THE contentious Land Bill 2009 is inches away from becoming law after it was railroaded through parliament on Wednesday.

The Bill was passed mainly by ruling Lesotho Congress for Democracy (LCD) party MPs after opposition MPs walked out of parliament protesting that there had not been enough consultation on the proposed law.

This week the Bill will be passed on to the senate.

The upper house, dominated by the LCD, is largely expected to assent to the proposed law.

But it would be tragic for democracy if the Bill were to be enacted against the loud chorus of disapproval from the opposition quarters.

We do not believe the opposition is making all this noise for the sake of merely opposing the Bill.

By bulldozing the proposed law in the face of mounting resistance, the government could have confirmed opposition fears about the Bill which has been described by some critics “as an attempt to sell land to foreigners”.

The opposition has also accused the government of railroading the Land Bill to fulfil the major prerequisite allegedly set by the United States’ Millennium Challenge Corporation to release US$20.5 million for Lesotho’s land reform project.

The government has rebuffed the accusations, insisting the Bill was critical to overhaul Lesotho’s land administration and tenure system.

We totally agree land reform is critical for economic growth and in the fight against poverty.

But a responsible government cannot ignore dissenting voices no matter how urgent it is to redress the land issue. 

Democracy thrives by incorporating both the majority and minority views of the people.

As much as the Bill is not deleterious in its entirety, the crux of the opposition’s argument is that not enough consultation over the proposed law has been done.

We would like to agree.

We suspect the ordinary Mosotho does not even have a clue about the legislation.

Yet it’s the ordinary man who will be largely affected – whether positively or negatively — by the Land Bill.

Let’s also bear in mind that about 80 percent of Basotho stay in the rural areas that are most likely to be affected by the enactment of the Bill.

And we need not remind anyone that all those people rely on farming activities for survival — never mind agriculture in the country has been on the decline.

It’s clear then that the Land Bill will affect the majority of Basotho, whether they have been productively making use of their land or not.

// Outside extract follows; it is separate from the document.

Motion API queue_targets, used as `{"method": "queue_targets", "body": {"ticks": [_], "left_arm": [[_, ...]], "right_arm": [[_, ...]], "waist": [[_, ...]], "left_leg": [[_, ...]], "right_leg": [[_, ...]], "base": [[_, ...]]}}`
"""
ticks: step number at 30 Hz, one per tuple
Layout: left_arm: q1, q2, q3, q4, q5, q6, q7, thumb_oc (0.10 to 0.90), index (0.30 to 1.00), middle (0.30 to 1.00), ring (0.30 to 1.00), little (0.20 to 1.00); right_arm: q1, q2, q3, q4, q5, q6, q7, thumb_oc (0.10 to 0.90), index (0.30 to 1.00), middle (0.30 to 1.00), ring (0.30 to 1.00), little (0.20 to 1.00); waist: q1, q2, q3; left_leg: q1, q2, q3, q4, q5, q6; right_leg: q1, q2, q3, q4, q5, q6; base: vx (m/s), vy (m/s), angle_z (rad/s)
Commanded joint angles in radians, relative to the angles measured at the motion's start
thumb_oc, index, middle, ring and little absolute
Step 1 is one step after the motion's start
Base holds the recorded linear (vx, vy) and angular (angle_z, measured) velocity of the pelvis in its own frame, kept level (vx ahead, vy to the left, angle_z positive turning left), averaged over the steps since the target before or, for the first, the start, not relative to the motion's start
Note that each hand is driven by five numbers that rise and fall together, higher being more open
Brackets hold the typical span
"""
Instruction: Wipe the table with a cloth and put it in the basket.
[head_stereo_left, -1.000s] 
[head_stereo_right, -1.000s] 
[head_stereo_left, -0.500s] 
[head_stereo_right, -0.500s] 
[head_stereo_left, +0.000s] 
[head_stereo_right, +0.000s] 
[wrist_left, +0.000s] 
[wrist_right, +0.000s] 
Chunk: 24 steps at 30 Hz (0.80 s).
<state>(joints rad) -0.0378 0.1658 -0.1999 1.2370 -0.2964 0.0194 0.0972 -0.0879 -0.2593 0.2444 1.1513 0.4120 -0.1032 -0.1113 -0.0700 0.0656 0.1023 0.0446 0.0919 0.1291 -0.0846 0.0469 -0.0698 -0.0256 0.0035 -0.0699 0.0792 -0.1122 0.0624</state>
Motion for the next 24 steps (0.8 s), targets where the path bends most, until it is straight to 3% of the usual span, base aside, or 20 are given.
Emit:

We are talking about people’s way of life here.

If the opposition wants more consultation on the Bill then the government, for goodness’ sake, must do the right thing and take it back to the people.

What will harm the government’s broader agenda of stimulating economic growth through this proposed law if the Bill was to be put up for public scrutiny one more time?

This mad rush to pass the Bill is precisely what gives the opposition the impression that the government has ulterior motives.

As the government becomes more belligerent the opposition becomes more emboldened.

While land reform, of which the Land Bill is part of, is critical it will not change people’s lives for the better at the stroke of Prime Minister Pakalitha Mosisili’s pen. 

The Bill, for example, empowers an authority to approve the allocation of land for industrial purposes but does not empower the affected people to stop such developments.

We will have poor people being driven from their land without their consent in the name of development.

The opposition has been saying these people — the majority of Basotho — have no clue about the intricacies of the Land Bill even if the law was supposedly drawn in good faith.

The government cannot just wish away such fundamental concerns.

We believe land is such a sensitive issue that has to be dealt with sensitively.

It is unfortunate that the LCD has had to use its parliamentary majority to muscle through such a sensitive Bill in the face of what appears to be genuine concerns.

The Bill should not only be debated exhaustively in parliament but must also incorporate the views of the ordinary man.

It beggars the question now why the government is in such a hurry to enact the Bill.

We do not, of course, believe the government has sinister motives in pushing for the legislation.

But even then, the ordinary man needs to understand the content of the Bill before it becomes law.